Even basic family time is impacted.

“The hard part is I feel like sometimes I don’t get to be that loving mom or that loving person as much because it’s this constant management,” said one caregiver.” It’s constant management from the minute you wake up even throughout the middle of the night.”

This weekend, caregiver kids and their families will join NMFA in Columbia, North Carolina, for an Operation Purple Healing Adventure. Created in 2009, NMFA created Operation Purple Healing Adventures (OPHA) to give military families an opportunity to regroup and reconnect after an injury or illness. These three-day retreats focus on healing the whole family—injured service member, spouse, and children alike.

In Columbia, we’ll pay special attention to our youngest hidden heroes. While they practice their hand at archery and enjoy some time in canoes, we will focus on understanding their challenges and unmet needs.

After the retreat, we will continue to work with EDF in supporting a research study to assess the prevalence of psychological, social, behavioral, and academic adverse outcomes among military caregiver children.

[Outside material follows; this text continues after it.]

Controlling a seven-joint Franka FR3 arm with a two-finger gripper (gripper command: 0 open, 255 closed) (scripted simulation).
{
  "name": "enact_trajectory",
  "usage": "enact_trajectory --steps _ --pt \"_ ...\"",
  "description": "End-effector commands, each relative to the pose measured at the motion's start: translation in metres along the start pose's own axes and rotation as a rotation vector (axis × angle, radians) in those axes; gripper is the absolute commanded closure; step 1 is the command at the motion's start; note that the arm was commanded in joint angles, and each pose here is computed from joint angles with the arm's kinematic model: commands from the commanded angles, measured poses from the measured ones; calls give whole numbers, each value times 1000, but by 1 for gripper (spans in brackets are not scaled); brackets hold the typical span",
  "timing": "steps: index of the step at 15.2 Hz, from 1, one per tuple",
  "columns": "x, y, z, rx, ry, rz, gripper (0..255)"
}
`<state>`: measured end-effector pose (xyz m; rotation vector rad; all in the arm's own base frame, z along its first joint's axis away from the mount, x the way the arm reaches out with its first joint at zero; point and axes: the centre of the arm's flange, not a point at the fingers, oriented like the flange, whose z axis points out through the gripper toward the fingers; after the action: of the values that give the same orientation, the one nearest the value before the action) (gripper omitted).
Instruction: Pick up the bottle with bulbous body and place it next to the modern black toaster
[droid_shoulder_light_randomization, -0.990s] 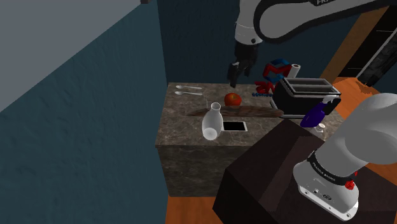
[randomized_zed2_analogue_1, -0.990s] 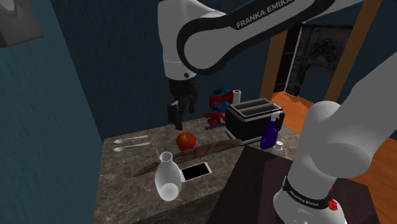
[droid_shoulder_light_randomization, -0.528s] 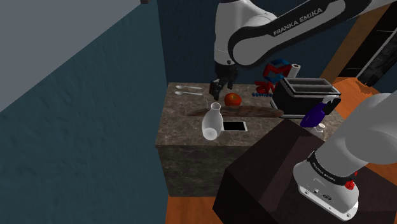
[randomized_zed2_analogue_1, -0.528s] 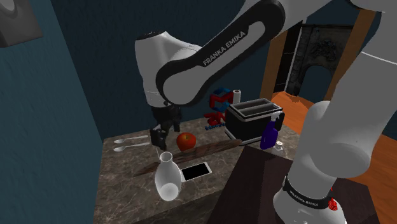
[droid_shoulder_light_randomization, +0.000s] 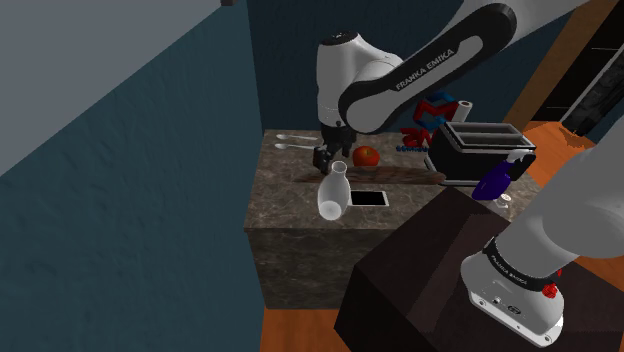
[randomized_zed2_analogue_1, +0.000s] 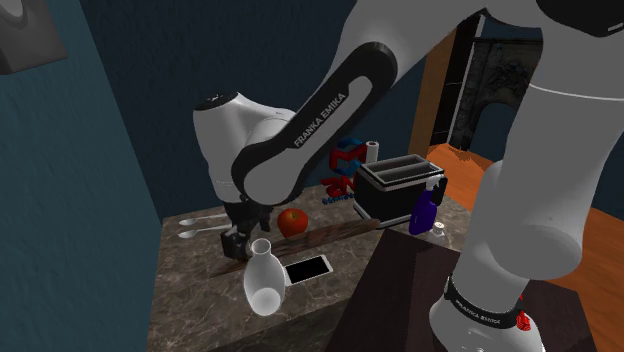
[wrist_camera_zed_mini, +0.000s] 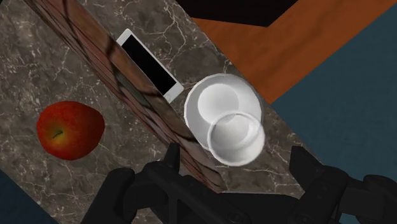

“My kids, even with all of their issues, they are so compassionate,” said another caregiver. “I think that’s absolutely the best thing. I mean, they just they care so much about other people because they’ve seen suffering, they’ve lived through trauma, they understand what pain is so the idea that somebody else is in pain, it just wrecks them.”

Through research, advocacy, and programs like Operation Purple Healing Adventures, we are committed to serving and supporting our caregiving families—parents and kids alike.